*Task directions*.
Repeat every line of the data exactly, but not the pictures.

[[ Collected material, beginning ]]

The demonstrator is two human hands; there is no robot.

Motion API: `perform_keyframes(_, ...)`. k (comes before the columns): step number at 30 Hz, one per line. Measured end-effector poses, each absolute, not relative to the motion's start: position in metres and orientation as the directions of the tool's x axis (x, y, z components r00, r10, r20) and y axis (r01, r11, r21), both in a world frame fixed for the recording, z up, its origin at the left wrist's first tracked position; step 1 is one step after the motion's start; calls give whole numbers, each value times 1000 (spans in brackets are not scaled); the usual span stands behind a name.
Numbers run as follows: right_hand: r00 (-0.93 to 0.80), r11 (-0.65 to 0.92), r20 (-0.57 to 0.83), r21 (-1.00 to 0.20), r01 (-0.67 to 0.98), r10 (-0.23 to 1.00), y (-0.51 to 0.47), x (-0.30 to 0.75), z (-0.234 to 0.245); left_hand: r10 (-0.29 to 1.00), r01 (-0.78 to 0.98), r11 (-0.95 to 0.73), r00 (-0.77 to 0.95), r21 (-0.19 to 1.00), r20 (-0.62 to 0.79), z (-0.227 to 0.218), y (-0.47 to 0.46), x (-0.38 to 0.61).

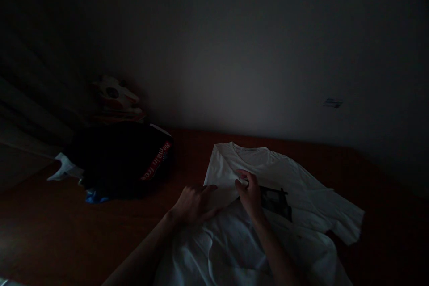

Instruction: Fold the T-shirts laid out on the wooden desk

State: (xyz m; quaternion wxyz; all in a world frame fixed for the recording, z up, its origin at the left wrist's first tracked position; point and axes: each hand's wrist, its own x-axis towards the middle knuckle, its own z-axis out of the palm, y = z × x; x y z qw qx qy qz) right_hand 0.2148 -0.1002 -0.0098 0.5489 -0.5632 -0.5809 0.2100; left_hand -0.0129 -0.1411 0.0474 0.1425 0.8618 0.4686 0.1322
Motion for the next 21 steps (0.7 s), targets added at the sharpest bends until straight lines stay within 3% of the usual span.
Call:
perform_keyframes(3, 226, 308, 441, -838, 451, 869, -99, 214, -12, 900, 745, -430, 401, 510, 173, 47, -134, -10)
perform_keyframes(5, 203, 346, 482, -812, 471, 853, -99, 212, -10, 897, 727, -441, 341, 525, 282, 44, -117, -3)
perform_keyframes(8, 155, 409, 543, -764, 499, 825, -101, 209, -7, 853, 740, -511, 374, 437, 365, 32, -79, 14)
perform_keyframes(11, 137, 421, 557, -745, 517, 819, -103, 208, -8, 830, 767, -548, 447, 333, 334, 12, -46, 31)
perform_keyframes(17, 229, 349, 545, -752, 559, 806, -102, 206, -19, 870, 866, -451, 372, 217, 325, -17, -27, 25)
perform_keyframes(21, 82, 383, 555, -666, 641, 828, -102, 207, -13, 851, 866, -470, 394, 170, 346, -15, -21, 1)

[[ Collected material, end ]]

*Answer box*.
The demonstrator is two human hands; there is no robot.

Motion API: `perform_keyframes(_, ...)`. k (comes before the columns): step number at 30 Hz, one per line. Measured end-effector poses, each absolute, not relative to the motion's start: position in metres and orientation as the directions of the tool's x axis (x, y, z components r00, r10, r20) and y axis (r01, r11, r21), both in a world frame fixed for the recording, z up, its origin at the left wrist's first tracked position; step 1 is one step after the motion's start; calls give whole numbers, each value times 1000 (spans in brackets are not scaled); the usual span stands behind a name.
Numbers run as follows: right_hand: r00 (-0.93 to 0.80), r11 (-0.65 to 0.92), r20 (-0.57 to 0.83), r21 (-1.00 to 0.20), r01 (-0.67 to 0.98), r10 (-0.23 to 1.00), y (-0.51 to 0.47), x (-0.30 to 0.75), z (-0.234 to 0.245); left_hand: r10 (-0.29 to 1.00), r01 (-0.78 to 0.98), r11 (-0.95 to 0.73), r00 (-0.77 to 0.95), r21 (-0.19 to 1.00), r20 (-0.62 to 0.79), z (-0.227 to 0.218), y (-0.47 to 0.46), x (-0.38 to 0.61).


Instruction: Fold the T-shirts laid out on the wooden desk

State: (xyz m; quaternion wxyz; all in a world frame fixed for the recording, z up, its origin at the left wrist's first tracked position; point and axes: each hand's wrist, its own x-axis towards the middle knuckle, its own z-axis out of the palm, y = z × x; x y z qw qx qy qz) right_hand 0.2148 -0.1002 -0.0098 0.5489 -0.5632 -0.5809 0.2100; left_hand -0.0129 -0.1411 0.0474 0.1425 0.8618 0.4686 0.1322
Motion for the next 21 steps (0.7 s), targets added at the sharpest bends until straight lines stay within 3% of the usual span.
Call:
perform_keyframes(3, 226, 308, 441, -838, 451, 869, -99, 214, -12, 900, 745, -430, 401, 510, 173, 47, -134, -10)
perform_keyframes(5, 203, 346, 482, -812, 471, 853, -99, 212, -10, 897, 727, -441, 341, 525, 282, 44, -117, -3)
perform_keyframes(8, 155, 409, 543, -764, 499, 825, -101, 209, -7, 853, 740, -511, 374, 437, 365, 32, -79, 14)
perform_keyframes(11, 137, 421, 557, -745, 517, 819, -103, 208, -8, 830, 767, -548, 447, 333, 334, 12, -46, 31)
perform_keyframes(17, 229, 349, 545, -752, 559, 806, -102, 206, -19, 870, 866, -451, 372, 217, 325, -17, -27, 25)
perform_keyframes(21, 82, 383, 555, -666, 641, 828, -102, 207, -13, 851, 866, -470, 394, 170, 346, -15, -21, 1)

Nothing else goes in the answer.